When Hari Kondabolu was a kid, he had a recurring dream about being locked in a bakery overnight:
"Donuts, cupcakes, full cakes, pies, napoleons...you'd have stuff from a Mexican bakery and an Italian bakery -- like all these different cultures' bakeries in one magical bakery," Hari recalls. "That's one [dream] I wish I still had. That ended with childhood, but why should it?"
Hari is known for exploring identity and politics in his comedy. And his recent documentary, The Problem with Apu, reveals the fraught stereotypes about Indian-Americans underlying The Simpsons character, Apu.

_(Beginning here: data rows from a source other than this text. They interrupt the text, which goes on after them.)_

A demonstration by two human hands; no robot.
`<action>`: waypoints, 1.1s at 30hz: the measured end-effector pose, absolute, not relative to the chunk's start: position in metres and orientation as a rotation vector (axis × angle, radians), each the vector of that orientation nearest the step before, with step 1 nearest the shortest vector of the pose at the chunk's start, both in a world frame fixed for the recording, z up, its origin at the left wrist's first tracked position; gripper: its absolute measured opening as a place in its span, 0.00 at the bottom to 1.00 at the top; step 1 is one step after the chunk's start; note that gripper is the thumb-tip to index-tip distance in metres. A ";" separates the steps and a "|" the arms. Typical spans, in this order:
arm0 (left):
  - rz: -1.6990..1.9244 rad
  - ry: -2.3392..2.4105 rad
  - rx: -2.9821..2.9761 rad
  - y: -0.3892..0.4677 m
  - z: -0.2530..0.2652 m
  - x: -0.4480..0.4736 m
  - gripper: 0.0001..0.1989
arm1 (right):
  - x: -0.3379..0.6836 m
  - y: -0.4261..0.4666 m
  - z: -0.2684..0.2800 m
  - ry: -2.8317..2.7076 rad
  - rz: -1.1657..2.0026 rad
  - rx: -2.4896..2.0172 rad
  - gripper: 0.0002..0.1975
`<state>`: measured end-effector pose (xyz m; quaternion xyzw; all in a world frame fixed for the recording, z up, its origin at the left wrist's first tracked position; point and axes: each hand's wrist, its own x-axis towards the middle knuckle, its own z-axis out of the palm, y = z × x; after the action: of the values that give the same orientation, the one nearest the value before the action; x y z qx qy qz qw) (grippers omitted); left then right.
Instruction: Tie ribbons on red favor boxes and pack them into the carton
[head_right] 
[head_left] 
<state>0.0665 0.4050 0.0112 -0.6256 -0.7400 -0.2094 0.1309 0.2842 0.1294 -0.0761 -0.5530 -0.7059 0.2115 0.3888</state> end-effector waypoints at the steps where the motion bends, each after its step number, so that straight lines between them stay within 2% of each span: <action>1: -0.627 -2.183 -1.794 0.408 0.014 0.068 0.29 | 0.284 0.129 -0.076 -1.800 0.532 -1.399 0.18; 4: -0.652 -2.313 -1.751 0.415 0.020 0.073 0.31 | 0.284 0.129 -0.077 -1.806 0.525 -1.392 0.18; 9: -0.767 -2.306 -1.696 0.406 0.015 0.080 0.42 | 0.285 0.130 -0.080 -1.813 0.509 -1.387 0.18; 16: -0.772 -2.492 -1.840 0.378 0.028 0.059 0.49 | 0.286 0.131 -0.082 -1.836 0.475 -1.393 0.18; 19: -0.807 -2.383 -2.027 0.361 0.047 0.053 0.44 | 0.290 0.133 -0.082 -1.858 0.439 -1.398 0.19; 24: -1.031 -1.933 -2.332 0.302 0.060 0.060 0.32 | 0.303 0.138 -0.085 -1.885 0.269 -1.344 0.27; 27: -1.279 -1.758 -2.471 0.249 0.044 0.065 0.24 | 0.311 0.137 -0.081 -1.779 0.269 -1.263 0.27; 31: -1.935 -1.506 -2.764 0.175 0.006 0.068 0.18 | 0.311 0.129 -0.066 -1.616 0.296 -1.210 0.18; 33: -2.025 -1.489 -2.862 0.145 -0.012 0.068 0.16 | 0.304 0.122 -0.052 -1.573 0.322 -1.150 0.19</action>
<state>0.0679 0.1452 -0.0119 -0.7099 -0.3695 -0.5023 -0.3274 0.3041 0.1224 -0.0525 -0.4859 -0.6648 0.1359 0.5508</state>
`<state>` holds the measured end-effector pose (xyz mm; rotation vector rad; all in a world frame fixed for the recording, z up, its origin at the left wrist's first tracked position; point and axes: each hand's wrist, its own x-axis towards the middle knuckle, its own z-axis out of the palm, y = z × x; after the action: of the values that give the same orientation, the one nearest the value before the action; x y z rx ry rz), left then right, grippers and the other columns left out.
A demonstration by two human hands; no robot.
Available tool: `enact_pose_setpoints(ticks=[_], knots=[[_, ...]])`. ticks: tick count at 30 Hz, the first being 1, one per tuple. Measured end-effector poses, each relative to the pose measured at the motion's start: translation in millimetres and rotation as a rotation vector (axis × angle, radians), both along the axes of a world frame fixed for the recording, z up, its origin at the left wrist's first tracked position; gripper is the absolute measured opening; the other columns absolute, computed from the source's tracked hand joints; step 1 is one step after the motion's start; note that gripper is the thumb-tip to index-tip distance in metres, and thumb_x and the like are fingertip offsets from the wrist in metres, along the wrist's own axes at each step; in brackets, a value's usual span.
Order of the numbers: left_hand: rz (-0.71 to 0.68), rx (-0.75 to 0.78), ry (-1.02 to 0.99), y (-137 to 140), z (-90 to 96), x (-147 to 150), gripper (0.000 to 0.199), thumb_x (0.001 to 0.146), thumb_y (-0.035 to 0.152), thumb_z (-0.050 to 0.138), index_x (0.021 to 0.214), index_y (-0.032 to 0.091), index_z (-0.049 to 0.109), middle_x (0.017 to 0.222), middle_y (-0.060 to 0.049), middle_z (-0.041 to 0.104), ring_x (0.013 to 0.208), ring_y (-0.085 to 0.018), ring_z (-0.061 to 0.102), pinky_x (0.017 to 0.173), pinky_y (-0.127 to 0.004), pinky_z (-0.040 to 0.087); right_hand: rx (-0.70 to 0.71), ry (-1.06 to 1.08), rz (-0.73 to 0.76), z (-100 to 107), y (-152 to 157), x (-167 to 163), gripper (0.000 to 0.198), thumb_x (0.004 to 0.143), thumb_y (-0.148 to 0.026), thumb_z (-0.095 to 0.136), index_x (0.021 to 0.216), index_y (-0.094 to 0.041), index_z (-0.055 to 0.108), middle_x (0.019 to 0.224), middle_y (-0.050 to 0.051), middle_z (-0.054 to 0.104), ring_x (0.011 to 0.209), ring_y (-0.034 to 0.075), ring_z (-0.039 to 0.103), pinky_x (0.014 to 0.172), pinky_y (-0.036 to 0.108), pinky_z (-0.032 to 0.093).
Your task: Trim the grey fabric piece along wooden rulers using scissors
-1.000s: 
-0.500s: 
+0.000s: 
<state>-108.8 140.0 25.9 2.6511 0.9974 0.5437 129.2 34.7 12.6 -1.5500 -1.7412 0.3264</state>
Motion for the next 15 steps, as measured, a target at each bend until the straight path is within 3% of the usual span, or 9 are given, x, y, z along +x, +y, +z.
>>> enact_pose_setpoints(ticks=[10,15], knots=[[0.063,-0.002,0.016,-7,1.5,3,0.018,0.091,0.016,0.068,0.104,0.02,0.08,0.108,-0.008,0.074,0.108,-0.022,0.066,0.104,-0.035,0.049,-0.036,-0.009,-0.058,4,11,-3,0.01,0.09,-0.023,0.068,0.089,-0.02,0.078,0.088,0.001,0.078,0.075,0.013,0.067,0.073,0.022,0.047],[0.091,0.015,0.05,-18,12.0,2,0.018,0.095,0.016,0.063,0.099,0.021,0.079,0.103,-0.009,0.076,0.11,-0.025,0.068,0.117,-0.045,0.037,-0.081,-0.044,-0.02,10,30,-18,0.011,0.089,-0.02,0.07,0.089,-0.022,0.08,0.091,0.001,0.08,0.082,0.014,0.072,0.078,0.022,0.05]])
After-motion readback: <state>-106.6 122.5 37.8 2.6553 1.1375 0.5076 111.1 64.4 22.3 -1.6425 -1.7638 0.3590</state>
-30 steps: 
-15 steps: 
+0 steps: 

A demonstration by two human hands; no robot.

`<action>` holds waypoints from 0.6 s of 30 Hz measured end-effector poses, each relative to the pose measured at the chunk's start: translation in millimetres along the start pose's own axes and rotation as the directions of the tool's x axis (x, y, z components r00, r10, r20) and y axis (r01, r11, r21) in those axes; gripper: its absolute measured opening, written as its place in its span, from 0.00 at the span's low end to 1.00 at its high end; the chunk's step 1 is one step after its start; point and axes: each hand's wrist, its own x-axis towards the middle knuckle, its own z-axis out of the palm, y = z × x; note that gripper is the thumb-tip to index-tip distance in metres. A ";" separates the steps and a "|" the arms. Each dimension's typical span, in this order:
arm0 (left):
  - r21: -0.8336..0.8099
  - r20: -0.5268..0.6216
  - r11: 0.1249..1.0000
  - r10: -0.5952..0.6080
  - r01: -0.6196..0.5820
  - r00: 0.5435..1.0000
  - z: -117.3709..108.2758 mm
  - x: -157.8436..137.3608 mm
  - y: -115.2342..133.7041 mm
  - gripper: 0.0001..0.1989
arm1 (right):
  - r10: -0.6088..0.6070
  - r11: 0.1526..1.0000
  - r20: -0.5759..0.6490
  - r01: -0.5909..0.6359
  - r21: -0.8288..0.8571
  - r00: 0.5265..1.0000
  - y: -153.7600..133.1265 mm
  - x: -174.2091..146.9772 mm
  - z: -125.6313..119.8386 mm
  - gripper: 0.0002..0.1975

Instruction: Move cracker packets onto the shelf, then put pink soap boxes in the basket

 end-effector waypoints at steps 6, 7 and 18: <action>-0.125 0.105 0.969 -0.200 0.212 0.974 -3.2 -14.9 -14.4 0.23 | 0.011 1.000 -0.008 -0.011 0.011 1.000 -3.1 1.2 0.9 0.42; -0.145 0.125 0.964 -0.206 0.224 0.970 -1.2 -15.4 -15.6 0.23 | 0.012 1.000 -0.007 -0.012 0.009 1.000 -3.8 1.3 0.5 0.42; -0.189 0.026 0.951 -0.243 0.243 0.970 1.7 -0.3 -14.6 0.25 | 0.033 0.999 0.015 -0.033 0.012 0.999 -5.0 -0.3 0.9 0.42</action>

When Hari joined Dan live on stage in Brooklyn recently, the conversation started out with that magical multicultural bakery of Hari's erstwhile dreams, but quickly shifted to identity and politics.
"[My friends in college used to ask me] 'Why are you not eating this amazing [South Indian] food that your mother is making?" Hari says. "And to me, I was like -- it's [just] Indian food. Don't you guys want macaroni? You don't even know that you have something special in front of you because it's beaten into you don't be different."
These days Hari says he still isn't a big fan of Indian food -- except the South Indian breakfast his mom makes. So it really bugs him when people who aren't Indian ask him about Indian food.
"The number of assumptions that go into that [question]," Hari says. "I'll get into any conversation with anyone, but there's so many things that we have in common that we should get through first without the assumptions."
Plus, Hari and Dan play a game called "Is This Food Racist: Apu Edition."
Listen in to the full episode for that -- and a surprise guest!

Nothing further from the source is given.